■ **THE TASK**: Check each line of the material below, and copy it if it holds the string "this".
◇ ◇ ◇ ◇
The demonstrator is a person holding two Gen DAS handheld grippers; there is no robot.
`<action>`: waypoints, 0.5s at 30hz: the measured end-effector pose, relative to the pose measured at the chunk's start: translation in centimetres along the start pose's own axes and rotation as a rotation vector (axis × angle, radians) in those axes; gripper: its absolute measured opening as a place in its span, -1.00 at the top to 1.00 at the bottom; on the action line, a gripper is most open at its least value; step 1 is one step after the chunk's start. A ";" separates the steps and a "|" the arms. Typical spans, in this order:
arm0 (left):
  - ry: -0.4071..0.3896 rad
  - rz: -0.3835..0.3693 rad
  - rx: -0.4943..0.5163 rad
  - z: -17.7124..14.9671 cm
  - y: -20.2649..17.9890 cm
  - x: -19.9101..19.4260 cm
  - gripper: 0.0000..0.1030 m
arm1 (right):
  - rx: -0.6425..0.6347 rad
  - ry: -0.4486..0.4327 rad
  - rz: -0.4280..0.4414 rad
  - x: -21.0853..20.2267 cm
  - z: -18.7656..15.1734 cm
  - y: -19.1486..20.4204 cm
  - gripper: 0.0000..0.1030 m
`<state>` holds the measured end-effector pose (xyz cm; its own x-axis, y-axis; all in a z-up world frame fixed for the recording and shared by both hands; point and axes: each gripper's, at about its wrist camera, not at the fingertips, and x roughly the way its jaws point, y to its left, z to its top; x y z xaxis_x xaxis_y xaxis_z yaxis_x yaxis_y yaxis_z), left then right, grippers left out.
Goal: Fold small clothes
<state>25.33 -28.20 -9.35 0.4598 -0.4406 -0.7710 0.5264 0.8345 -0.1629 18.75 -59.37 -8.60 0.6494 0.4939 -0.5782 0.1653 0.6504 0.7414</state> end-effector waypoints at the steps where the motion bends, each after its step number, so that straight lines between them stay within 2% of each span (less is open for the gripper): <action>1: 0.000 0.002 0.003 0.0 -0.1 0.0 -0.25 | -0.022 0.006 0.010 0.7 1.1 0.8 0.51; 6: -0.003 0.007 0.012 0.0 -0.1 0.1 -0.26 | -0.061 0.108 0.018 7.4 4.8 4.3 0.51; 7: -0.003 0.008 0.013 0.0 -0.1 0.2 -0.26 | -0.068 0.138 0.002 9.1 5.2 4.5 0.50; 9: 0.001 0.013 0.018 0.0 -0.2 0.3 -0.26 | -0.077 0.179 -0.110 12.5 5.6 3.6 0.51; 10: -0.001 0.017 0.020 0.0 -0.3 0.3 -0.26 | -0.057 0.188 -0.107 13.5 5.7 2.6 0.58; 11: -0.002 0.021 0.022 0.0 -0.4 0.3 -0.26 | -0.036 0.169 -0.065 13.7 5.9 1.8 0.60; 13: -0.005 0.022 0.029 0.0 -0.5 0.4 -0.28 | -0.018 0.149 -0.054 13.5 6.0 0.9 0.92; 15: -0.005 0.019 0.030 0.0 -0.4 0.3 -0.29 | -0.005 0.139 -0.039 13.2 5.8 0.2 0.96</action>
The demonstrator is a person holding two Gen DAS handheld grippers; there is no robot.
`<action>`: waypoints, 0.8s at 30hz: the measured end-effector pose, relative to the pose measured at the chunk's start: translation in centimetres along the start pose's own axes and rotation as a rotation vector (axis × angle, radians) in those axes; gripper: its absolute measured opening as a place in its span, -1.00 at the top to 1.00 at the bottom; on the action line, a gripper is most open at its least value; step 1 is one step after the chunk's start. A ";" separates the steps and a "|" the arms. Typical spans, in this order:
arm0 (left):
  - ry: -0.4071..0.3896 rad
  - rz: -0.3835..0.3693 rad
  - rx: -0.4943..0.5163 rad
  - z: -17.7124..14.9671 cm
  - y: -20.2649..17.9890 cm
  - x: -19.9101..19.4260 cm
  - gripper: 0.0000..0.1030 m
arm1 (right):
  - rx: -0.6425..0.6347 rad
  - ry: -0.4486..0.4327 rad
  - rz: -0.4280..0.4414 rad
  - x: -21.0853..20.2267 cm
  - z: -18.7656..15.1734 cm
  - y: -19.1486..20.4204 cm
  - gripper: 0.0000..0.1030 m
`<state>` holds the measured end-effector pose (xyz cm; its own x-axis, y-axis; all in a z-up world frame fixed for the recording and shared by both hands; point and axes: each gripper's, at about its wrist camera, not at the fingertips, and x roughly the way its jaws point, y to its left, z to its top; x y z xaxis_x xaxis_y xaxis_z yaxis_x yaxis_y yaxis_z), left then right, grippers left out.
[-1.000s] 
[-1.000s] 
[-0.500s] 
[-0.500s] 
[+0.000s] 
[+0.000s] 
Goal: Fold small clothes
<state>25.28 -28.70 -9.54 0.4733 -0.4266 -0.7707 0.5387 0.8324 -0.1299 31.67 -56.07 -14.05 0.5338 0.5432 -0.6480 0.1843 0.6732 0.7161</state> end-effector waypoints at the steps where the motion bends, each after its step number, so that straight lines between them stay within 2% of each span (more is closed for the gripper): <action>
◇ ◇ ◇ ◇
■ **EXERCISE RESULT**:
`<action>`: waypoints, 0.5s at 30hz: the measured end-effector pose, relative to the pose measured at the chunk's start: translation in centimetres along the start pose's own axes and rotation as a rotation vector (axis × angle, radians) in those axes; gripper: its absolute measured opening as a place in its span, -1.00 at the top to 1.00 at the bottom; on the action line, a gripper is most open at its least value; step 1 is one step after the chunk's start. A ";" separates the steps and a "|" the arms. Typical spans, in this order:
`<action>`: waypoints, 0.8s at 30hz: the measured end-effector pose, relative to the pose measured at the chunk's start: translation in centimetres along the start pose's own axes and rotation as a rotation vector (axis × angle, radians) in those axes; gripper: its absolute measured opening as a place in its span, -1.00 at the top to 1.00 at the bottom; on the action line, a gripper is most open at its least value; step 1 is one step after the chunk's start. A ";" separates the steps and a "|" the arms. Typical spans, in this order:

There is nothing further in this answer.